Xavier Bertrand joue cavalier seul
Moins sollicité par les militants et les journalistes, Philippe Juvin défend lui aussi l’idée d’une primaire. « Il n’y a pas d’alternative » prévient le médecin urgentiste et maire de La Garenne-Colombe (Hauts-de-Seine), qui fait figure de petit poucet dans la compétition à droite. « Dans le passé, la droite voyait un candidat naturel se dégager. Or, nous n’avons pas de candidat naturel » estime Philippe Juvin. « Il faut donc un processus de sélection. Je continue de tendre la main à Xavier Bertrand. Je lui dis : viens avec nous ».
La pression devrait s’accroître sur Xavier Bertrand, grand absent à La Baule mais bien présent dans les esprits. Le président de la région Haut-de-France maintient coûte que coûte qu’il sera candidat en 2022, indépendamment d’une éventuelle primaire. Une attitude jugée sévèrement par les militants. « Irresponsable » lâche un adhérent. « Il active la machine à perdre » estime un autre.

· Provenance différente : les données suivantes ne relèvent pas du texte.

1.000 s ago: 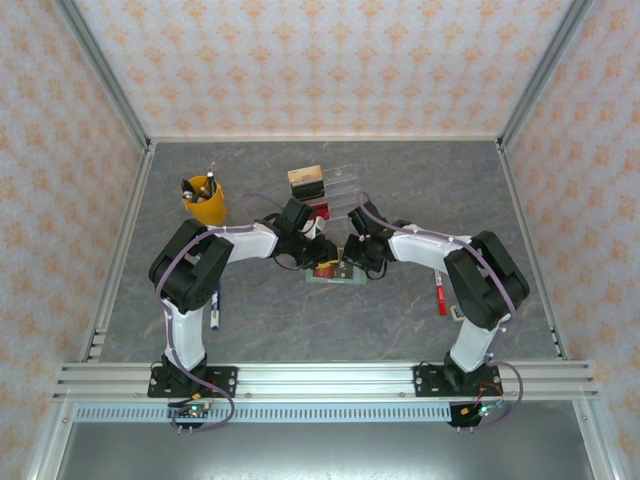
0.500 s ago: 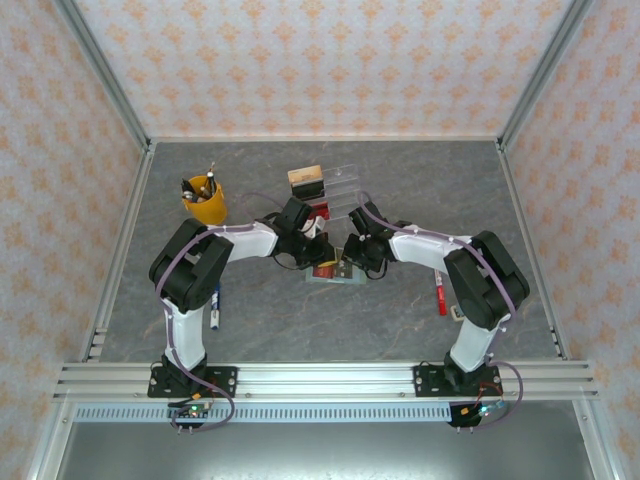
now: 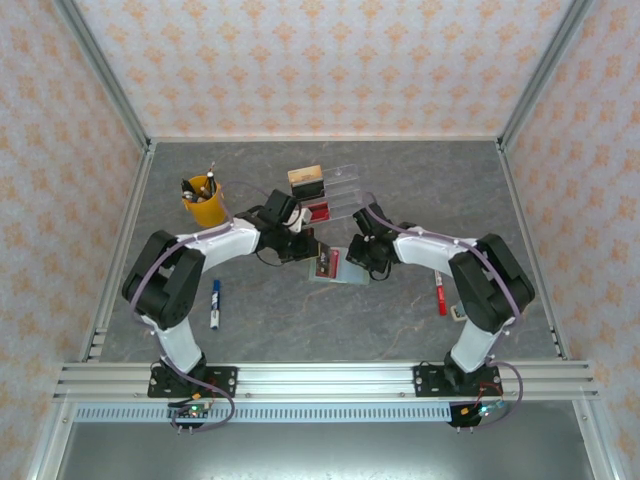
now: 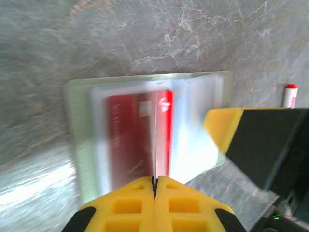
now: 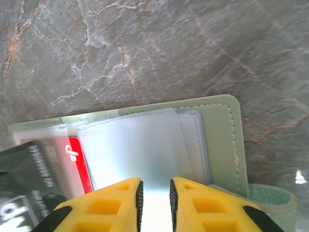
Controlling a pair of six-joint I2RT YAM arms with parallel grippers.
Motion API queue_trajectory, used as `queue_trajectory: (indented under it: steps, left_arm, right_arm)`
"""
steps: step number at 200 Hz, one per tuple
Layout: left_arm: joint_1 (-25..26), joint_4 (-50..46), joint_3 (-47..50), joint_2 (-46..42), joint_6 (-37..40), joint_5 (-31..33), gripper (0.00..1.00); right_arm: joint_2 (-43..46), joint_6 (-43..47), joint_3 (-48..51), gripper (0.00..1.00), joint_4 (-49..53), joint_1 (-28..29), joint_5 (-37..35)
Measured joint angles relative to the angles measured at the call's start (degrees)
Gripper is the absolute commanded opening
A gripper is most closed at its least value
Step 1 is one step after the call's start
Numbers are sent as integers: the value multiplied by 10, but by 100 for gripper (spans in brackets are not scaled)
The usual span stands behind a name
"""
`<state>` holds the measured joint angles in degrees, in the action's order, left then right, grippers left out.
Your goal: Take the credit cards out of the card holder
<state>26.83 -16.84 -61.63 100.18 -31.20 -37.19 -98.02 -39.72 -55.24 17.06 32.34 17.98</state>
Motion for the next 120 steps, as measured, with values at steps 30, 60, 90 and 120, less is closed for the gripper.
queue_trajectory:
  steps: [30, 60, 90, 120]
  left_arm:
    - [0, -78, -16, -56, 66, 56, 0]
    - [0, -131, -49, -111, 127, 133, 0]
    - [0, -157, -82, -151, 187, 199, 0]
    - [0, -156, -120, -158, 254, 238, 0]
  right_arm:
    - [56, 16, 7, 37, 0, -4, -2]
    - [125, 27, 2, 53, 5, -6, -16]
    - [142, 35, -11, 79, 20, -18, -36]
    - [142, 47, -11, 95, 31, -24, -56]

« Xavier Bertrand prend un risque énorme » analyse un poids-lourd du parti. « Celui d’apparaître comme un diviseur. S’il refuse de jouer le jeu quand tous les autres accepteront, il perd 5 points dans les sondages ».
Pécresse et Ciotti appellent à l’unité
Pendant que Philippe Juvin et Michel Barnier testent leur costume de candidat dans les travées de La Baule, Valérie Pécresse prend la parole sur écran géant. En duplex depuis Brive, où se tenait le même jour la rentrée politique de son mouvement Libres !, la présidente de la région Ile-de-France déroule un discours aux airs de programme.
Sécurité, immigration, éducation, Valérie Pécresse égrène ses thèmes de campagne, avant de proclamer à son tour qu’elle « jouera collectif ». « J’accepterai la règle du jeu qui sera fixée. Mais si je suis candidate, c’est pour gagner, je ne lâcherai rien ! ».
Comme Valérie Pécresse, Éric Ciotti avait initialement décliné l’invitation du maire de La Baule. Il a finalement décidé d’envoyer un message dans une vidéo préenregistrée. « Ça prouve bien qu’ils ont envie d’être ici » s’amuse Franck Louvrier.
« Je ne sais pas s’il y aura une primaire »
Depuis l’arrière-pays niçois où il réunissait ses soutiens, Éric Ciotti appelle également à l’union : « Cette primaire, je ne la vois pas comme un élément de division, mais comme un élément de rassemblement. Il faudra se réunir derrière celle ou celui qui sera le meilleur pour porter le projet d’alternance ».
« Je ne sais pas s’il y aura une primaire » plaisante Bruno Retailleau à la tribune. Avant de remobiliser ses troupes : « Nous pouvons choisir de gagner cette élection présidentielle, car jamais les Français n’ont autant été à l’unisson avec nos valeurs. Mais il y a des conditions : la clarté, la force de notre projet, l’unité ». L’unité, qui était sur toutes les lèvres à La Baule.